§ WORK REQUIRED
Work out how many lines below hold the string "Coordinates" and state only that figure.
BEGIN INPUT FOR THIS TASK
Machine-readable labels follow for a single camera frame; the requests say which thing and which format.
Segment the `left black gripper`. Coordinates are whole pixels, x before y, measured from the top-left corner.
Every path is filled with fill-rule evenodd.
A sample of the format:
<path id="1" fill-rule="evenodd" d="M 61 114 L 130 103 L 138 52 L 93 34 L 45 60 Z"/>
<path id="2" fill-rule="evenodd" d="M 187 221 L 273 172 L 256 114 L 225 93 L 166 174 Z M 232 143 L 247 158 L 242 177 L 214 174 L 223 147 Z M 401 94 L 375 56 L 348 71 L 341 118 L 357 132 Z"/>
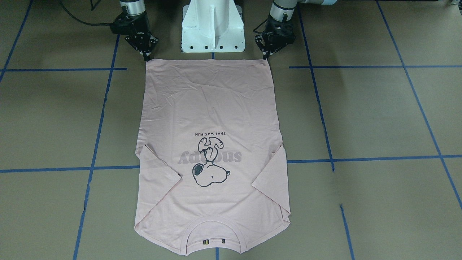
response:
<path id="1" fill-rule="evenodd" d="M 296 39 L 292 20 L 277 21 L 274 18 L 267 18 L 254 28 L 254 33 L 256 33 L 255 43 L 263 53 L 264 60 L 268 60 L 271 55 L 294 43 Z"/>

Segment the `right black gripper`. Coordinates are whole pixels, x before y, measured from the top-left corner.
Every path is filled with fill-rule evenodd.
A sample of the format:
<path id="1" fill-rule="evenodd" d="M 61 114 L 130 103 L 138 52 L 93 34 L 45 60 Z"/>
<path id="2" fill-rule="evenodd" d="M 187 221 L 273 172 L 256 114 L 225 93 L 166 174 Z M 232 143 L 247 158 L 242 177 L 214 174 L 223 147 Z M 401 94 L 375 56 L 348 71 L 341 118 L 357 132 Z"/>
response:
<path id="1" fill-rule="evenodd" d="M 126 36 L 126 41 L 140 54 L 143 54 L 144 61 L 150 61 L 150 55 L 155 48 L 158 38 L 153 36 L 149 27 L 147 14 L 128 16 L 120 14 L 110 24 L 114 34 Z"/>

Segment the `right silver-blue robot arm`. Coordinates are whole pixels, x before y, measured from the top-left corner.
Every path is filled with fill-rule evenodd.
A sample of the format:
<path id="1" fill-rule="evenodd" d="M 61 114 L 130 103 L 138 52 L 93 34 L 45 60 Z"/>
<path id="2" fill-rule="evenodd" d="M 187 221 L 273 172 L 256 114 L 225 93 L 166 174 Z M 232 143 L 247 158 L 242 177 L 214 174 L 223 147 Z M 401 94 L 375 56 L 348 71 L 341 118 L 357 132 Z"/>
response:
<path id="1" fill-rule="evenodd" d="M 150 55 L 158 43 L 153 36 L 143 0 L 120 0 L 122 13 L 109 25 L 111 32 L 124 35 L 125 40 L 144 58 L 150 61 Z"/>

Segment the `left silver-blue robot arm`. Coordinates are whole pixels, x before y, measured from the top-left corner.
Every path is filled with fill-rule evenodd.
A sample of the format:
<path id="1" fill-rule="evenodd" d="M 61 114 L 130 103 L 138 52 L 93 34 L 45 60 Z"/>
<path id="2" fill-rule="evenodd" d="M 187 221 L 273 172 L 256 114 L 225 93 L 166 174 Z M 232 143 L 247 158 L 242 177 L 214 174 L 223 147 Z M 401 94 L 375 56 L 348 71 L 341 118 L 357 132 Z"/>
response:
<path id="1" fill-rule="evenodd" d="M 334 5 L 336 0 L 273 0 L 268 17 L 254 28 L 255 43 L 263 54 L 263 59 L 294 43 L 292 16 L 299 3 Z"/>
END INPUT FOR THIS TASK
§ EXERCISE OUTPUT
4